Ma quello che va sottolineato è il valore teorico di questa favola — valore che consiste nella consapevolezza dell'emergenza delle conseguenze inintenzionali delle azioni umane intenzionali. Questa consapevolezza distrugge ciò che Friedrich A. von Hayek ha chiamato la «teoria costruttivistica della società», stando alla quale tutti gli eventi storici e sociali e tutte le istituzioni sarebbero esiti di piani intenzionali, di progetti voluti, pensati e realizzati. E, in realtà, istituzioni di vitale importanza per la vita associata degli uomini — come, per esempio, il linguaggio, la moneta, le prime città ecc. — non sono affatto esiti di progetti intenzionali, quanto piuttosto risultati di azioni rivolte ad altri scopi. E anche i progetti che riescono, non di rado comportano tratti inattesi. Senza dire che azioni intenzionali possono risolversi nel contrario di quanto progettato.
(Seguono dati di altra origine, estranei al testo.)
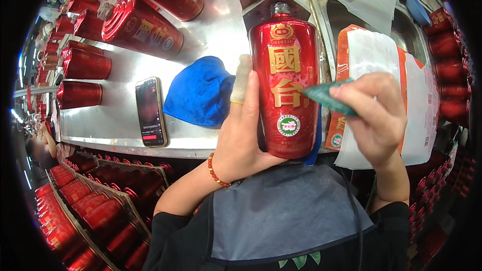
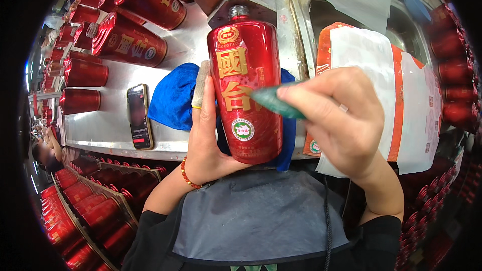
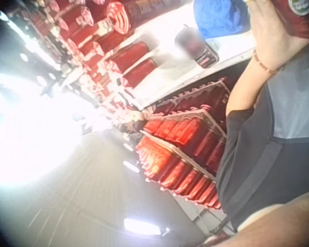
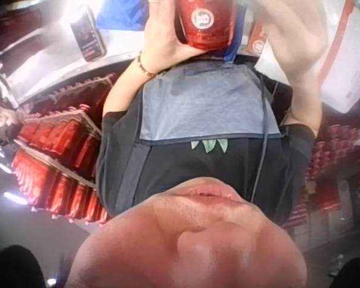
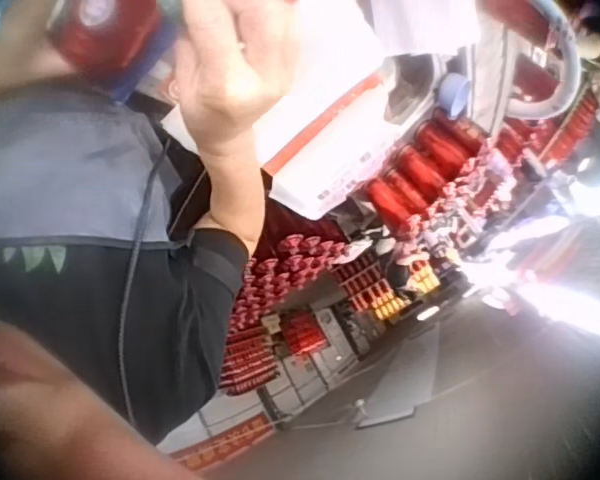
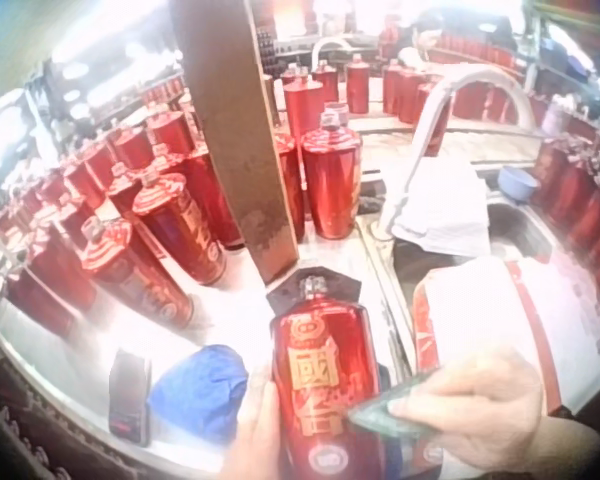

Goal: The person applies a red label to a red cylindrical container, smoothing it with a green tool and wiping the surface with a blue cloth. The person repeats this process on multiple containers, placing finished ones on a nearby tray.

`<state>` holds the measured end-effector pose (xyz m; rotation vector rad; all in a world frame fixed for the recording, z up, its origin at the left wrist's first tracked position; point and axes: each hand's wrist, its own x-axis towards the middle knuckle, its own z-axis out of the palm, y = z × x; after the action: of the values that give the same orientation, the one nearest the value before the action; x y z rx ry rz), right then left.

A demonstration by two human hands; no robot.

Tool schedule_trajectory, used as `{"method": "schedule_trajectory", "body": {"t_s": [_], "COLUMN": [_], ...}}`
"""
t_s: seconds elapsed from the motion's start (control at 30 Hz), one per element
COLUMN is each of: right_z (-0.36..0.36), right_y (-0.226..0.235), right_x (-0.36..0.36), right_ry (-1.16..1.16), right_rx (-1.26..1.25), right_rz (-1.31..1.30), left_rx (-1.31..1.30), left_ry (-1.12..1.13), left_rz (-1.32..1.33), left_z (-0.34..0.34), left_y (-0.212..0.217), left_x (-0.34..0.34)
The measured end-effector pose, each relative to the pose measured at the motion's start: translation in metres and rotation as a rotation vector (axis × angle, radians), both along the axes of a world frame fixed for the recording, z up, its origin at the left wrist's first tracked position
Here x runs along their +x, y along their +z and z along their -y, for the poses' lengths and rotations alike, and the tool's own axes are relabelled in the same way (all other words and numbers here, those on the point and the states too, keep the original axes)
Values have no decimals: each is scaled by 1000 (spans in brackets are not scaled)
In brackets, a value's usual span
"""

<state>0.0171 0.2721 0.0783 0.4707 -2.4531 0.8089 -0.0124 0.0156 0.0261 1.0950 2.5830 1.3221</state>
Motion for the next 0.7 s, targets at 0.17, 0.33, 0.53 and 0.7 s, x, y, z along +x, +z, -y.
{"method": "schedule_trajectory", "body": {"t_s": [0.17,0.33,0.53,0.7], "right_z": [-2,1,20,26], "right_y": [10,19,30,41], "right_x": [-2,-4,4,-1], "right_ry": [19,-15,114,100], "right_rx": [58,90,276,328], "right_rz": [32,2,16,29], "left_rx": [26,86,88,105], "left_ry": [36,45,63,78], "left_rz": [-36,-11,-122,-110], "left_z": [-2,-4,-11,-11], "left_y": [-1,1,10,10], "left_x": [-3,-3,1,3]}}
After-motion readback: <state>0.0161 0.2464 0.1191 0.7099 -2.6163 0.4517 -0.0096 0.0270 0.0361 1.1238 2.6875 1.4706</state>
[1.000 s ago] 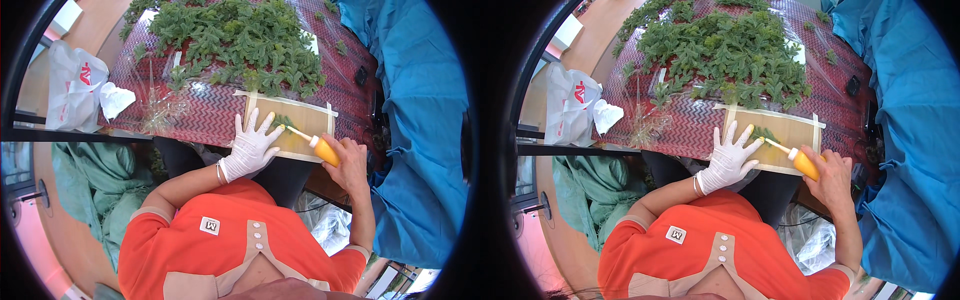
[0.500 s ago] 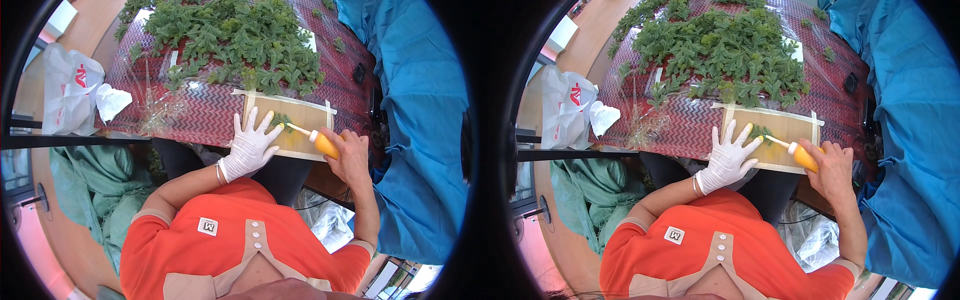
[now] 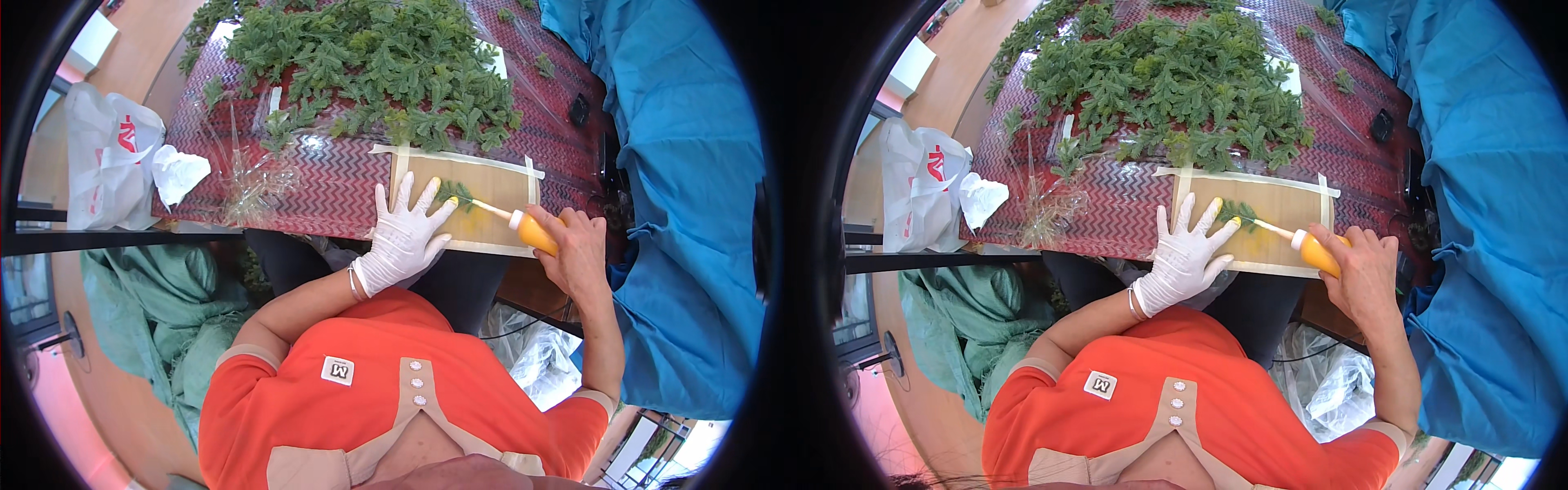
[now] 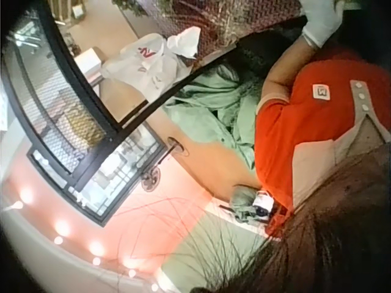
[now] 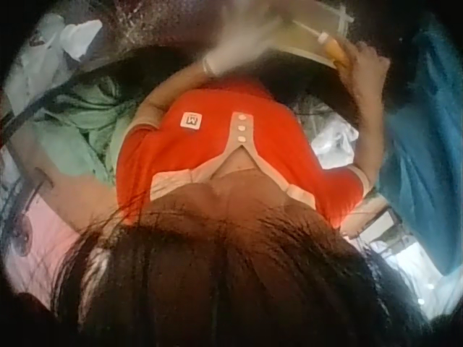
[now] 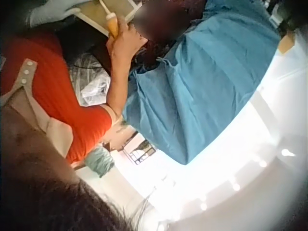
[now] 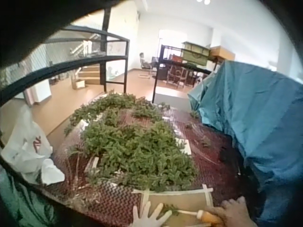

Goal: Apply glue and attach green leaf sprigs to a rectangular frame.

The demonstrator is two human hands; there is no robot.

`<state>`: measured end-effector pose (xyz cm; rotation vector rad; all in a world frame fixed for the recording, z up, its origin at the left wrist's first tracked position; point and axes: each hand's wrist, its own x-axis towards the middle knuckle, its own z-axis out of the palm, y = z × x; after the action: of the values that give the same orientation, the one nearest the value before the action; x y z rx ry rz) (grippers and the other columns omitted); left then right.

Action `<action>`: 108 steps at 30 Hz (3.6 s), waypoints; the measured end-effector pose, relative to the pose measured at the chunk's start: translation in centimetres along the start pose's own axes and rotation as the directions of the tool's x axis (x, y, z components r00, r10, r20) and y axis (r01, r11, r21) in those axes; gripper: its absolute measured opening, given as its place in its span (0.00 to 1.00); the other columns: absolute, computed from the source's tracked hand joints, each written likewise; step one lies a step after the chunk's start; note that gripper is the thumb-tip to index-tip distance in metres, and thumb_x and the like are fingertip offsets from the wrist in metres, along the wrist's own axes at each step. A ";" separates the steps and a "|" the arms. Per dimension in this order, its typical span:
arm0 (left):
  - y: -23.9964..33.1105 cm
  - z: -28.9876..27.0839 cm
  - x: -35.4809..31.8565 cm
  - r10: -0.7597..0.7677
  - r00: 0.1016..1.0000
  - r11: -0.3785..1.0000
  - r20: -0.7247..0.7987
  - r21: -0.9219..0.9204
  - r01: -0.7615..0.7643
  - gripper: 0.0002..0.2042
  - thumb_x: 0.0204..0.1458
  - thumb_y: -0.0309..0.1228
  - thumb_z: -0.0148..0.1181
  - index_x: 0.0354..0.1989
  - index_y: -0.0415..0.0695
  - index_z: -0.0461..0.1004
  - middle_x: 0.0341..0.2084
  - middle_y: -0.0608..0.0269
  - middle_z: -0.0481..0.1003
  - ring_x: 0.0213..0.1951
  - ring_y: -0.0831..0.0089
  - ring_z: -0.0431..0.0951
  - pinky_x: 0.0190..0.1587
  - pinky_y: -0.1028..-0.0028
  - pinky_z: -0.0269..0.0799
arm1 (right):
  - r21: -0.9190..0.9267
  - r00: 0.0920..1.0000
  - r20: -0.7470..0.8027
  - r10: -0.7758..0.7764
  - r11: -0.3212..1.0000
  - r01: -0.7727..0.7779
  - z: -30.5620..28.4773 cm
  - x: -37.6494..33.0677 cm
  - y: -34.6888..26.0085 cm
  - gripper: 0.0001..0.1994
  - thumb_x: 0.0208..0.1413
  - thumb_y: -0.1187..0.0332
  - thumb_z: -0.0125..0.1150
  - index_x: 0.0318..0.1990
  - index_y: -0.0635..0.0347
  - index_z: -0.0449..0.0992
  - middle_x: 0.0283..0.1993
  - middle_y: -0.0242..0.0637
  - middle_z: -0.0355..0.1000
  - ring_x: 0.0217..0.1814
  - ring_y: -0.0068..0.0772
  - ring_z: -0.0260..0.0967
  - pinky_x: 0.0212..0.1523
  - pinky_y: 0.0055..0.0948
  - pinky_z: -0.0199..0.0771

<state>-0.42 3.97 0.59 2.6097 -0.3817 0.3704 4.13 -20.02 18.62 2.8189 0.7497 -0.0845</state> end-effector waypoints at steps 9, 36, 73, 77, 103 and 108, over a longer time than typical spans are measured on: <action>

Insomma, «non ogni male vien per nuocere» e «di buone intenzioni sono lastricate le vie dell'inferno»: questo insegna la saggezza incastonata nei proverbi. E questo pone in evidenza la paradossale Favola di Mandeville. Con la conseguente decisiva critica nei confronti di quello scientismo che, osannando l'onnipotenza della dea ragione, crea mostri assetati di sangue. Stanno qui le ragioni per cui Hayek ha parlato di Mandeville come di «una grande mente».